What the task requires =
Look through the data below for the string "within", and copy every line where it turns up.

Materials provided =

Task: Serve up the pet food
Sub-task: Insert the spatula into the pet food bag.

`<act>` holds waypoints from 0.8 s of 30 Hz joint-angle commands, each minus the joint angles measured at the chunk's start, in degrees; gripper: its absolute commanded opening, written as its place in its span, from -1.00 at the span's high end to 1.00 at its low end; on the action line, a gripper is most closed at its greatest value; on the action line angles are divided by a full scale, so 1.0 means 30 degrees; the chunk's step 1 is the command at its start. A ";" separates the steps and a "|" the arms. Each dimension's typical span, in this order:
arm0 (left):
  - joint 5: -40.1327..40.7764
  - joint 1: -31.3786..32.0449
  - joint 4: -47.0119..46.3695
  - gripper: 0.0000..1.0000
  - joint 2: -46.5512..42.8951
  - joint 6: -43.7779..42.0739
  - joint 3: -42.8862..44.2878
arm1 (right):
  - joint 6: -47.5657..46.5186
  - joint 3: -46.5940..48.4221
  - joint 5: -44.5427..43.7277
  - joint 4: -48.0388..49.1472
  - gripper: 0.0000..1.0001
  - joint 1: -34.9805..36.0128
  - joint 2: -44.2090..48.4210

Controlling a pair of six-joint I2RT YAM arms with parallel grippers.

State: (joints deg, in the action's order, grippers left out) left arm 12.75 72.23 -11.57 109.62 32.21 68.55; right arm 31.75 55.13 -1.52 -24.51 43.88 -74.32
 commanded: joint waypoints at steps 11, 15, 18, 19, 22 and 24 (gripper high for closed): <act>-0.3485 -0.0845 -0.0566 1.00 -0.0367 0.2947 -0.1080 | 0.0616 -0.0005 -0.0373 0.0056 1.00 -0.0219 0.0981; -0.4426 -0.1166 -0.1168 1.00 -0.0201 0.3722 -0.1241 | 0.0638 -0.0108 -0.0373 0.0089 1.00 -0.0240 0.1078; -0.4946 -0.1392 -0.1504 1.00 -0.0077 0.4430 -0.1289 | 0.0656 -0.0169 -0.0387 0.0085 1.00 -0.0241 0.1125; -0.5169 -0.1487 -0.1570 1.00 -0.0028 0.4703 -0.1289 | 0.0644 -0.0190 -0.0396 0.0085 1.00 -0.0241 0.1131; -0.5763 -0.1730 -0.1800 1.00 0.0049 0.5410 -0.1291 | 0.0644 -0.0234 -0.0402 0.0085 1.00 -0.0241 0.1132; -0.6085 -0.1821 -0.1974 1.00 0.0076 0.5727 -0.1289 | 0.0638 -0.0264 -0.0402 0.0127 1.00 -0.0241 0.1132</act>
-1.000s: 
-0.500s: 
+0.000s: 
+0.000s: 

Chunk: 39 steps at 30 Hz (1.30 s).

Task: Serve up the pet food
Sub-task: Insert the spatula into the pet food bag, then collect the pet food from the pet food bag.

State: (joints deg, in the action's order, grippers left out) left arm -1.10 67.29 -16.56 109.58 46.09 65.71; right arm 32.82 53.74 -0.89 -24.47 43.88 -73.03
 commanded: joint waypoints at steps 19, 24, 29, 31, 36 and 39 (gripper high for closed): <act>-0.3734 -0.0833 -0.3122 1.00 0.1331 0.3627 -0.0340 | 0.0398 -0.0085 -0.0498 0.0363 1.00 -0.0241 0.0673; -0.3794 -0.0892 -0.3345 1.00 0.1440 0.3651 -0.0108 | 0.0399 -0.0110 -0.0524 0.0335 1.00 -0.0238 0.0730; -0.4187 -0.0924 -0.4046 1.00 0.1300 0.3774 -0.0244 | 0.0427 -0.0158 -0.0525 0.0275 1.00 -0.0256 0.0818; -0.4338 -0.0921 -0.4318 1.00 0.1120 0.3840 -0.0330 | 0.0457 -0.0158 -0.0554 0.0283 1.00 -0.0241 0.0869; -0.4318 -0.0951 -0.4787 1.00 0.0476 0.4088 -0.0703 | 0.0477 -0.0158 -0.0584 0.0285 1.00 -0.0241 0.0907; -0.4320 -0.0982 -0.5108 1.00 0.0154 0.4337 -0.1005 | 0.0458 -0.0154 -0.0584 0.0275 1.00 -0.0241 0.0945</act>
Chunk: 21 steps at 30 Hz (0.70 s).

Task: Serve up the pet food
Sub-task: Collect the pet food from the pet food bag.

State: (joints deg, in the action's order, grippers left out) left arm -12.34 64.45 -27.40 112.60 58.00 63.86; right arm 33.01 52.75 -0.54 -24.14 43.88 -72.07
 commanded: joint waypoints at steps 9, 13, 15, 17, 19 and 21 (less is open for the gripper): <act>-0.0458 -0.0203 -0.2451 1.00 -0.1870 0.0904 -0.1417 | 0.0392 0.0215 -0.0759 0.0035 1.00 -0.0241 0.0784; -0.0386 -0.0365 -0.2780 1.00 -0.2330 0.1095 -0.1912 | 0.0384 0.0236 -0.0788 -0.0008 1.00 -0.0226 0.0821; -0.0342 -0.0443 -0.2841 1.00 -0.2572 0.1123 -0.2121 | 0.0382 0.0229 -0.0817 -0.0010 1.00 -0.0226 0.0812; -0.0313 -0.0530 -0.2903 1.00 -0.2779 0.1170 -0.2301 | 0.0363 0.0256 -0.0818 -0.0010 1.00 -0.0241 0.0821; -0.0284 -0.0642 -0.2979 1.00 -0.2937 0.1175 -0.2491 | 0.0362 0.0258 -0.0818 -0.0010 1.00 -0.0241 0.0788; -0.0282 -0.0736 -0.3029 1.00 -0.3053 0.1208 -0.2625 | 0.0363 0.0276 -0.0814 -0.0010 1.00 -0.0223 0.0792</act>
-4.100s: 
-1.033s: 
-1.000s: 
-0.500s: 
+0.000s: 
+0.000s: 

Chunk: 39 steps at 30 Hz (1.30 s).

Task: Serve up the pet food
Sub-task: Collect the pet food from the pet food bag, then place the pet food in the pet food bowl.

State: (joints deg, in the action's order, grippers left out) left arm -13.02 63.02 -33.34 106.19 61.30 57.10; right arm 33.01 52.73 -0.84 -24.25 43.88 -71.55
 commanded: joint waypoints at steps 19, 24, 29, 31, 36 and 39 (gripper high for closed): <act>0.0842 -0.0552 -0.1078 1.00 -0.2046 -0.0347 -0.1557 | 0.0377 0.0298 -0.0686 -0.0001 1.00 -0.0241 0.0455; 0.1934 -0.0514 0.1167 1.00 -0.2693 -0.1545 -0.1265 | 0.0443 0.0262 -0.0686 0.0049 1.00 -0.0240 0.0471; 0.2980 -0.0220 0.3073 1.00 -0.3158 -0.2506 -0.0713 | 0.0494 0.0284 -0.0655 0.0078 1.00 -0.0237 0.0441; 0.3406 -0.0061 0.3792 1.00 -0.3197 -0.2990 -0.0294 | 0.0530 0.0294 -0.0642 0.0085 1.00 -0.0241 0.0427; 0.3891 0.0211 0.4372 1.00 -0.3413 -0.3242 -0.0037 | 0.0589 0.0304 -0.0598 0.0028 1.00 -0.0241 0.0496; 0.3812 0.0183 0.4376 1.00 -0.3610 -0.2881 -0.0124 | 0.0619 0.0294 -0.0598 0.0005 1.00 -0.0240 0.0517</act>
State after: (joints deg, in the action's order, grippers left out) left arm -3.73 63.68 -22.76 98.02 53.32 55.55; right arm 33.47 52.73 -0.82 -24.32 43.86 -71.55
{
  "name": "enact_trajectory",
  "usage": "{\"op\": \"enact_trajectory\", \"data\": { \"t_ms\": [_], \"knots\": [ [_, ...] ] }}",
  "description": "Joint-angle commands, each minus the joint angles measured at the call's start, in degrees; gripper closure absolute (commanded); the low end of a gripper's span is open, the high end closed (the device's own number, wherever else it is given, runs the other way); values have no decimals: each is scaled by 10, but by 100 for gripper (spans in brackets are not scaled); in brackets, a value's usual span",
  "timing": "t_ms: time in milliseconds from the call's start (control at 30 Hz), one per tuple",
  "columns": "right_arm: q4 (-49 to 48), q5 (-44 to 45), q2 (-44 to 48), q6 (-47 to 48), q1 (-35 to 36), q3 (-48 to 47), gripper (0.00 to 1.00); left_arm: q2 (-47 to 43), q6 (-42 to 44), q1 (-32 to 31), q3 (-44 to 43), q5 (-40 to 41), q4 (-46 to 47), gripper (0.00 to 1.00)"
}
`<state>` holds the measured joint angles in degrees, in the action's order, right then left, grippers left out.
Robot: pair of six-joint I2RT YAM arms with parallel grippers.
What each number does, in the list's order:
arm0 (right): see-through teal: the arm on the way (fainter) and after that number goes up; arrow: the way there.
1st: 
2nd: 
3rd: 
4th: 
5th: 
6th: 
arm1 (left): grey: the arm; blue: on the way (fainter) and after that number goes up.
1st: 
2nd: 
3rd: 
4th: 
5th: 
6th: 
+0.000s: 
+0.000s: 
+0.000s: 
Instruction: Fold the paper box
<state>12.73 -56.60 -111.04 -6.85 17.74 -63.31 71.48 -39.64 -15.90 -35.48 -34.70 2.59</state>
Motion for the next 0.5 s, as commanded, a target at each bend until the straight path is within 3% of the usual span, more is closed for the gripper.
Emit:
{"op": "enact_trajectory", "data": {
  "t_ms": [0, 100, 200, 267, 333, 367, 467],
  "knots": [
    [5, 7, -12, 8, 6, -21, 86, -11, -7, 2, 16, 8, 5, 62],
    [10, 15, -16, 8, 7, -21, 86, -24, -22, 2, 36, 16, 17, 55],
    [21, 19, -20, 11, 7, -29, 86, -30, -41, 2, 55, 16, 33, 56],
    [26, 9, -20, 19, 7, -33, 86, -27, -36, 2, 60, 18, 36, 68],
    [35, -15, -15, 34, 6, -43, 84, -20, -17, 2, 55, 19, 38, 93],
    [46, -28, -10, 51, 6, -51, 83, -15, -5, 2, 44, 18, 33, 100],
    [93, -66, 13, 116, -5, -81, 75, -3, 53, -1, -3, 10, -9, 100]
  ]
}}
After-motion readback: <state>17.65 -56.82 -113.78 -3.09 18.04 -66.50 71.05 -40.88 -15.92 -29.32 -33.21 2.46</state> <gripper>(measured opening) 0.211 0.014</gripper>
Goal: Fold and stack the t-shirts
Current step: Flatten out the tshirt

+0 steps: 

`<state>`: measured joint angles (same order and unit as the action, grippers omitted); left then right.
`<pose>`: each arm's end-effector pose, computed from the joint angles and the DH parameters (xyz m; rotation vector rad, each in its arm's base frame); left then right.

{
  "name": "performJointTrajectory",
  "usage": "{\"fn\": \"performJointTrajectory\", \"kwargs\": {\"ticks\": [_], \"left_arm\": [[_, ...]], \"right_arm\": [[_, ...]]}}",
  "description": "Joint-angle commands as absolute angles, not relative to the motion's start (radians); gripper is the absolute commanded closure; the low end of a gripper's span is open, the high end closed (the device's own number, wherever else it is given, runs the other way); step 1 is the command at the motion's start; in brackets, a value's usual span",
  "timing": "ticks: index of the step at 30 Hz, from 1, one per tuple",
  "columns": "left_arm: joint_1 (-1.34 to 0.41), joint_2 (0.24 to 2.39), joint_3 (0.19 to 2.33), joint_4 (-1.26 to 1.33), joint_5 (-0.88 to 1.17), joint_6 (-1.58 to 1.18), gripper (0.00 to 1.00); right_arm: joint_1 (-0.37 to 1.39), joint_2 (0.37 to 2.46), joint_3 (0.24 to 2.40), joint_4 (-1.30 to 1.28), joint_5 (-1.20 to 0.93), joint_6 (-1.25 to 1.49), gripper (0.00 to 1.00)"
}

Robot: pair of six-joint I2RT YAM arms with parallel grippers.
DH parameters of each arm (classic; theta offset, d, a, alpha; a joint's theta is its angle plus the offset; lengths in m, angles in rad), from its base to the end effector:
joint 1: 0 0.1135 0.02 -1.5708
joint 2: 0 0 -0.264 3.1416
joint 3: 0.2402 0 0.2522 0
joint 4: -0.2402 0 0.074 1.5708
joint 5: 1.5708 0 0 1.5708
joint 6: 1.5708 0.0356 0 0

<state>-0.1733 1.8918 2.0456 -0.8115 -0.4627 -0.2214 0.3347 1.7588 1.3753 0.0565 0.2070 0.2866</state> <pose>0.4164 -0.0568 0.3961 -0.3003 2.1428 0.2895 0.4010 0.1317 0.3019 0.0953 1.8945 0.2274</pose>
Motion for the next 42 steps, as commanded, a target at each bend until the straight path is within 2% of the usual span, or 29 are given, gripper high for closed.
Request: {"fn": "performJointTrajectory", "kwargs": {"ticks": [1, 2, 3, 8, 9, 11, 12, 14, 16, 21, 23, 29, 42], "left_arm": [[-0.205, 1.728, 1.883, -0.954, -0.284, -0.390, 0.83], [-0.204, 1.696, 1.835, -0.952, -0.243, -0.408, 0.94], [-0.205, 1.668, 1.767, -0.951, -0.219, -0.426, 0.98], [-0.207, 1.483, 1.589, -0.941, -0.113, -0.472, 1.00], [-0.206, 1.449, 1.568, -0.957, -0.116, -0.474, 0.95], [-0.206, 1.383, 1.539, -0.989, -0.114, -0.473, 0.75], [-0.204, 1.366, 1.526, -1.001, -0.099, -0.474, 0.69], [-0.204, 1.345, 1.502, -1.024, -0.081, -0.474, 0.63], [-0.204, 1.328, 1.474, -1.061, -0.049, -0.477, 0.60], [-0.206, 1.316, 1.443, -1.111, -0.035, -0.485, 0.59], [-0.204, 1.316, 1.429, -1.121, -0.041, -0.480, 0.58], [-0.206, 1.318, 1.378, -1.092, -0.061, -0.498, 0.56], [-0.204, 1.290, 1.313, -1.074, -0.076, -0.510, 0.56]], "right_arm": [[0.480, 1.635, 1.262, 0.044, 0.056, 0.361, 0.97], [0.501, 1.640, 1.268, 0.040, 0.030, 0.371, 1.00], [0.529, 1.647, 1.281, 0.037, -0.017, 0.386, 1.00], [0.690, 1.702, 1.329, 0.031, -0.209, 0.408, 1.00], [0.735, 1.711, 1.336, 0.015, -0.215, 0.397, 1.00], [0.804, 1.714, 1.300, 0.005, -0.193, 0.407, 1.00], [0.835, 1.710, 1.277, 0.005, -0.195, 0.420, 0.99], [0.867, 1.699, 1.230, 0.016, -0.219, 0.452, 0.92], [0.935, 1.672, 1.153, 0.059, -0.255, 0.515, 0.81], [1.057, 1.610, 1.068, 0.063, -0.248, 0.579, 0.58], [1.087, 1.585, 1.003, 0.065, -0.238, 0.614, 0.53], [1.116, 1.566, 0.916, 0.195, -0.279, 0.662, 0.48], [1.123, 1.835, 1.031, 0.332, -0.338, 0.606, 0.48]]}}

Exercise solution =
Motion for the next 0.5 s, as commanded, a target at each bend until the straight path is within 3% of the usual span, more is closed for the gripper.
Motion for the next 42 steps, as commanded, a target at each bend until the straight path is within 2% of the usual span, or 29 are given, gripper high for closed.

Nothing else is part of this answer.